» TASK DETAILS:
The whole listing below needs to be duplicated exactly, pictures aside.

:: INPUT DATA

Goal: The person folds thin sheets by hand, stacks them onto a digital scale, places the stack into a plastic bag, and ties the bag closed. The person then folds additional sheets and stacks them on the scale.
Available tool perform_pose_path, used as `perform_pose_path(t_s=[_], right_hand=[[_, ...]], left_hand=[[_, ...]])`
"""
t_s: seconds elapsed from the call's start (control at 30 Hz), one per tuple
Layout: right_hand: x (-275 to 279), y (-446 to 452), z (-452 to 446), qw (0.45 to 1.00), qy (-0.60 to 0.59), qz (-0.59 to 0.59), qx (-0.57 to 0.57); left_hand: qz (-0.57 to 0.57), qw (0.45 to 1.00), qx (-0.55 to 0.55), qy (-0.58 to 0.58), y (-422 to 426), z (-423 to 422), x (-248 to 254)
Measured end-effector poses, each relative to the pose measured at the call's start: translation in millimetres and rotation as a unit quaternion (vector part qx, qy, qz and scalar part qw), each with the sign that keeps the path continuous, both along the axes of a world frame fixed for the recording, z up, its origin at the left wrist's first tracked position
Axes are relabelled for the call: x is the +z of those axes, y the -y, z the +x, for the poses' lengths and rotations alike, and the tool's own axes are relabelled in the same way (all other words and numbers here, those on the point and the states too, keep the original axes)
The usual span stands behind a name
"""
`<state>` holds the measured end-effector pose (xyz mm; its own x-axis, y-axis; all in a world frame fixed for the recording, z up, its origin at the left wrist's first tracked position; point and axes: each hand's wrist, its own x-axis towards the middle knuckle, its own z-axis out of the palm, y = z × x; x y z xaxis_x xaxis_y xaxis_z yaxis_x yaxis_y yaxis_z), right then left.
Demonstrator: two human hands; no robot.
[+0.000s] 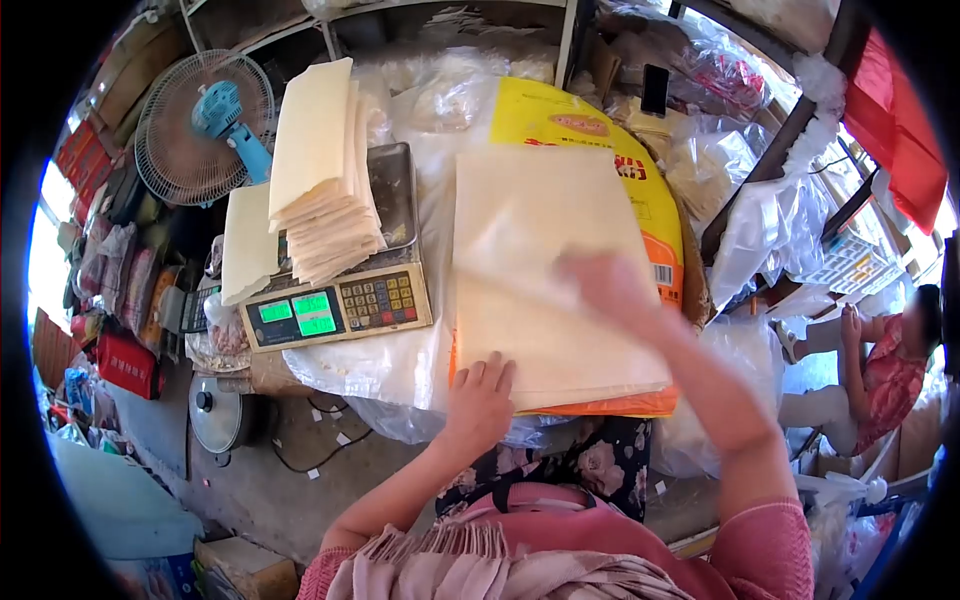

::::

» RESPONSE TO THIS EXERCISE:
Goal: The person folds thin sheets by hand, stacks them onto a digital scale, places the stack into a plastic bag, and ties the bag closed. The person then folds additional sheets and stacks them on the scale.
Available tool perform_pose_path, used as `perform_pose_path(t_s=[_], right_hand=[[_, ...]], left_hand=[[_, ...]])`
"""
t_s: seconds elapsed from the call's start (control at 30 Hz), one per tuple
Layout: right_hand: x (-275 to 279), y (-446 to 452), z (-452 to 446), qw (0.45 to 1.00), qy (-0.60 to 0.59), qz (-0.59 to 0.59), qx (-0.57 to 0.57); left_hand: qz (-0.57 to 0.57), qw (0.45 to 1.00), qx (-0.55 to 0.55), qy (-0.58 to 0.58), y (-422 to 426), z (-423 to 422), x (-248 to 254)
Measured end-effector poses, each relative to the pose measured at the call's start: translation in millimetres and rotation as a unit quaternion (vector part qx, qy, qz and scalar part qw), each with the sign that keeps the path continuous, both along the axes of a world frame fixed for the recording, z up, its origin at the left wrist's first tracked position
Axes are relabelled for the call: x is the +z of those axes, y the -y, z the +x, for the poses' lengths and rotations alike, and the tool's own axes are relabelled in the same way (all other words and numbers here, those on the point and the states too, keep the original axes)
The usual span stands behind a name
"""
`<state>` holds the measured end-effector pose (xyz mm; its own x-axis, y-axis; all in a world frame fixed for the recording, z up, its origin at the left wrist's first tracked position; point and axes: each hand's wrist, its own x-axis towards the middle knuckle, its own z-axis out of the palm, y = z × x; x y z xaxis_x xaxis_y xaxis_z yaxis_x yaxis_y yaxis_z), right then left.
Demonstrator: two human hands; no robot.
[+0.000s] 

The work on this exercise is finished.